____ Data for review

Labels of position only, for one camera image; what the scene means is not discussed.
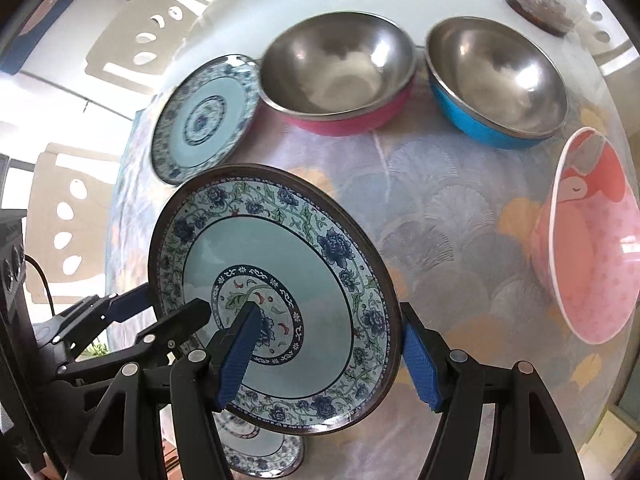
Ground large floral blue plate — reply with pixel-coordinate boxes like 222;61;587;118
148;163;404;436

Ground black cable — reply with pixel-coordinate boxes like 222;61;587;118
24;254;58;321

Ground white chair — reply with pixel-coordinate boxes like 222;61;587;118
87;0;221;96
25;142;126;306
552;0;636;76

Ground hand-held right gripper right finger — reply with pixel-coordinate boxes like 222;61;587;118
400;301;586;480

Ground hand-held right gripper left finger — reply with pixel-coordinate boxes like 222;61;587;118
65;301;266;480

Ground patterned tablecloth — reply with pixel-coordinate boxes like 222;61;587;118
105;105;631;480

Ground pink plastic bowl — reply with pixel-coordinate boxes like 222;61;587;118
530;127;640;345

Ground blue steel bowl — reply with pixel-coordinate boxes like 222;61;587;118
425;16;568;150

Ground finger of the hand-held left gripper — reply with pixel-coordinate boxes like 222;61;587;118
60;298;213;383
47;282;156;343

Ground small floral blue plate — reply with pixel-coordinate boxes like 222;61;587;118
151;54;262;186

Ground pink steel bowl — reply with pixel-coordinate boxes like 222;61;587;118
260;11;417;137

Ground blue wall poster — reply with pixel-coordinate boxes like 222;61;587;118
0;0;96;73

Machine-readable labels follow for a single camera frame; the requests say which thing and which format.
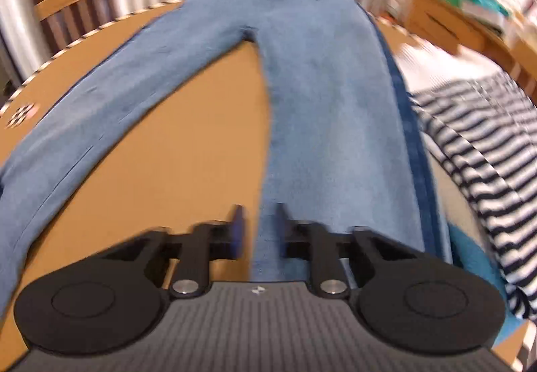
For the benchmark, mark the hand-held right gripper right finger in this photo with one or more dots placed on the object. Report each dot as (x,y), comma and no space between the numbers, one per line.
(282,229)

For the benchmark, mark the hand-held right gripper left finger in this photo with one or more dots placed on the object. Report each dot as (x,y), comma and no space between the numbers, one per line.
(237,229)

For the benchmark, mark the blue jeans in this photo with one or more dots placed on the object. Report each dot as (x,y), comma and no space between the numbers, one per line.
(319,103)

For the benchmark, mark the teal navy cream garment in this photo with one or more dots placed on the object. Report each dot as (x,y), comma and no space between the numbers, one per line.
(474,263)

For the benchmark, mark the navy white striped shirt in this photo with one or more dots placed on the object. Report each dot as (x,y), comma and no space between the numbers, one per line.
(482,133)

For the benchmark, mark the checkered marker sticker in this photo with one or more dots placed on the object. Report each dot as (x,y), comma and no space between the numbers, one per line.
(23,114)

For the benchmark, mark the wooden sideboard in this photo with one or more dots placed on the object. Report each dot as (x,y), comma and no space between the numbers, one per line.
(444,28)

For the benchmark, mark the teal book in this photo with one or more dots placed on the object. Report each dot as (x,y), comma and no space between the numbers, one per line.
(488,7)

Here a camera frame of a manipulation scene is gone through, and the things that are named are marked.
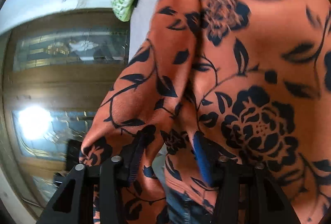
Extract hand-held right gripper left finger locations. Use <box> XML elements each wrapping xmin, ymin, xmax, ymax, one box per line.
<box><xmin>39</xmin><ymin>131</ymin><xmax>145</xmax><ymax>224</ymax></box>

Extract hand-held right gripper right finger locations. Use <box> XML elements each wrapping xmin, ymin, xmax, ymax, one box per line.
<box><xmin>194</xmin><ymin>131</ymin><xmax>302</xmax><ymax>224</ymax></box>

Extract orange black floral garment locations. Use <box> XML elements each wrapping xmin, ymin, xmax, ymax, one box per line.
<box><xmin>80</xmin><ymin>0</ymin><xmax>331</xmax><ymax>224</ymax></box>

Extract blue denim jeans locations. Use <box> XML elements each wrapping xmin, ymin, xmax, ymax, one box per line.
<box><xmin>165</xmin><ymin>186</ymin><xmax>216</xmax><ymax>224</ymax></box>

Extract wooden door with glass panels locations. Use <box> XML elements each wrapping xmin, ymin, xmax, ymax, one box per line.
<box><xmin>0</xmin><ymin>8</ymin><xmax>130</xmax><ymax>214</ymax></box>

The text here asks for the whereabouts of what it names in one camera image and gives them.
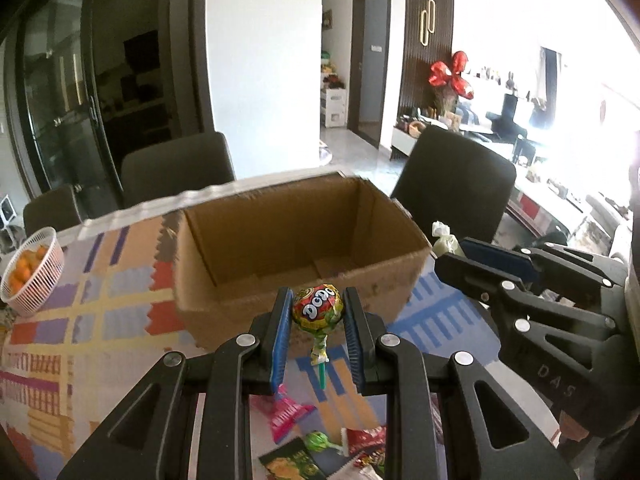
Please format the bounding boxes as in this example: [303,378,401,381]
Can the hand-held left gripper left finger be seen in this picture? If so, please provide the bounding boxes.
[56,287,296,480]

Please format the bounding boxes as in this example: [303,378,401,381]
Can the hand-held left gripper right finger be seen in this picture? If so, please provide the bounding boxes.
[342,287,571,480]

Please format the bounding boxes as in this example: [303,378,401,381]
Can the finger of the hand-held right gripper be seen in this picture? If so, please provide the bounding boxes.
[434,254,618,336]
[460,236,630,293]

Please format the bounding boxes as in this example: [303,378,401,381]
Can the red yellow lollipop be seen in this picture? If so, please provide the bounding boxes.
[291,286,346,391]

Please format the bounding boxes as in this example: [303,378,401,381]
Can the brown cardboard box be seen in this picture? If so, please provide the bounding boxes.
[159,172,433,351]

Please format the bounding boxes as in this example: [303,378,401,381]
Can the pink snack packet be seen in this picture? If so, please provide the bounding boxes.
[250,384,317,445]

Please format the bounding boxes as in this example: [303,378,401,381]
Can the wide dark dining chair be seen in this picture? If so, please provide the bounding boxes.
[390,125,517,256]

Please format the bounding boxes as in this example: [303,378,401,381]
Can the red snack packet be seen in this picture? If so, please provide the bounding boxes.
[341,425,388,456]

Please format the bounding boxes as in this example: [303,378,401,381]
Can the green wrapped lollipop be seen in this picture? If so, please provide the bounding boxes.
[303,430,348,456]

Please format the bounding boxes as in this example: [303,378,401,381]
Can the black green snack packet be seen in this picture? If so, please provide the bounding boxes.
[258,437,326,480]

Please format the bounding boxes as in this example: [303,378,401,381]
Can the white snack packet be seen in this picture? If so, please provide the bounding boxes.
[327,462,386,480]

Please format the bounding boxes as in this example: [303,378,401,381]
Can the dark slatted wooden cabinet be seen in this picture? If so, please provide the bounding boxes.
[390,0,456,161]

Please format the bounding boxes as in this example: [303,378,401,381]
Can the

________

## [Task to complete]
Please go line by line through the records above, copying each one that holds the string "camera".

## [Answer section]
Labels of position only, for one camera image; what the scene means is not discussed.
Machine-readable labels follow for a single camera frame; the requests say which thing and which format.
Here a camera frame of a manipulation scene is gone through, and the things that are named are marked.
The text here asks for the whereabouts of what it names in one camera image and gives them.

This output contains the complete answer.